▸ Work instruction: Nothing below is to be printed except the lines between the line holding "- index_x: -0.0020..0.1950" and the line holding "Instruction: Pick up", inclusive, each exactly as it appears.

▸ Data excerpt:
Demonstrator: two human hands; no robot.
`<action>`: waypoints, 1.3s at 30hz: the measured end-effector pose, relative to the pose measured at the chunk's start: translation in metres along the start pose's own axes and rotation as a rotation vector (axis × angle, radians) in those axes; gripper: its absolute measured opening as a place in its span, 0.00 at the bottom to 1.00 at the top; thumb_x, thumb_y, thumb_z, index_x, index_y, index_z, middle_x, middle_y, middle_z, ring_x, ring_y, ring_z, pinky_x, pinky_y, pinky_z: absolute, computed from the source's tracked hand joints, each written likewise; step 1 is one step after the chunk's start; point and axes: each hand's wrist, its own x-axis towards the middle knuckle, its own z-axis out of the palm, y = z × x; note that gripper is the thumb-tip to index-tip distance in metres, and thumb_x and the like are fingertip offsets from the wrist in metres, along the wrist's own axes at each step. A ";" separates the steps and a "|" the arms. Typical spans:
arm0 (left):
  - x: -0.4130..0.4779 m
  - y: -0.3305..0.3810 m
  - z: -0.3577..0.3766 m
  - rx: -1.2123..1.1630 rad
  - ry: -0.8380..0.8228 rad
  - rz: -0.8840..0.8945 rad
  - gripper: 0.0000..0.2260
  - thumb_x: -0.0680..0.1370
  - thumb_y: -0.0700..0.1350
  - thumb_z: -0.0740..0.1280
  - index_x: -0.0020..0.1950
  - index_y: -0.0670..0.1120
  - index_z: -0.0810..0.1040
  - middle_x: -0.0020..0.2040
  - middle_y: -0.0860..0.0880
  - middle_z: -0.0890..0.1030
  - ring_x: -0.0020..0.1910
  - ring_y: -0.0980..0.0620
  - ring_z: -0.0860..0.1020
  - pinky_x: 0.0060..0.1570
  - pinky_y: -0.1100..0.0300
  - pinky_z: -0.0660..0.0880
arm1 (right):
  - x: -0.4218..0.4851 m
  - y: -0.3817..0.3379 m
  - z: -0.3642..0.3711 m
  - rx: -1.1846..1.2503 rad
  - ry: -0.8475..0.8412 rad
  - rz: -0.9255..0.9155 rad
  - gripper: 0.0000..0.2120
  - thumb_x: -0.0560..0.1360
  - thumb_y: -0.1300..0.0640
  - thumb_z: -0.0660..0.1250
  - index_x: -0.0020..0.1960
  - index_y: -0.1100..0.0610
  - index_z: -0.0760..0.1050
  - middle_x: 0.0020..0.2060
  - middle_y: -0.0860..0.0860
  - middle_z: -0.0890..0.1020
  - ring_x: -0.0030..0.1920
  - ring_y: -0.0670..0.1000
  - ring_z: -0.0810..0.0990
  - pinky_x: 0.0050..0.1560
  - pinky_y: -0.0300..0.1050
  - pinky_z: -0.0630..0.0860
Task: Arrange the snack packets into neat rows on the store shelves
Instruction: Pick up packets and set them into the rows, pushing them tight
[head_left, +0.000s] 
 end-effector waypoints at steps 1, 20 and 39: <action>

▸ Exercise result:
  - index_x: -0.0020..0.1950
  - index_y: -0.0670..0.1120
  - index_z: -0.0810..0.1040
  - middle_x: -0.0020..0.2040
  - middle_y: -0.0860..0.0880
  - middle_z: -0.0890..0.1030
  - ring_x: -0.0020..0.1910
  - ring_y: -0.0980..0.0620
  - ring_z: -0.0860..0.1020
  - pinky_x: 0.0060..0.1570
  - pinky_y: -0.1100..0.0300
  - pinky_z: -0.0660..0.0880
arm1 (right):
  - x: -0.4218..0.4851 m
  - y: -0.3817..0.3379 m
  - z: -0.3642..0.3711 m
  - rx: -1.1846..1.2503 rad
  - ry: -0.8475..0.8412 rad
  - rz: -0.9255..0.9155 rad
  - gripper: 0.0000..0.2120
  - thumb_x: -0.0560..0.1360
  - thumb_y: -0.1300..0.0640
  - thumb_z: -0.0660..0.1250
  - index_x: -0.0020..0.1960
  - index_y: -0.1100..0.0610
  - index_z: -0.0760..0.1050
  - middle_x: 0.0020..0.2060
  - middle_y: -0.0860..0.0860
  - middle_z: -0.0890..0.1020
  - ring_x: -0.0030..0.1920
  - ring_y: -0.0670..0.1000
  - ring_z: -0.0810..0.0990
  - pinky_x: 0.0050..0.1560
  - pinky_y: -0.0300..0.1050
  - pinky_z: -0.0630..0.0860
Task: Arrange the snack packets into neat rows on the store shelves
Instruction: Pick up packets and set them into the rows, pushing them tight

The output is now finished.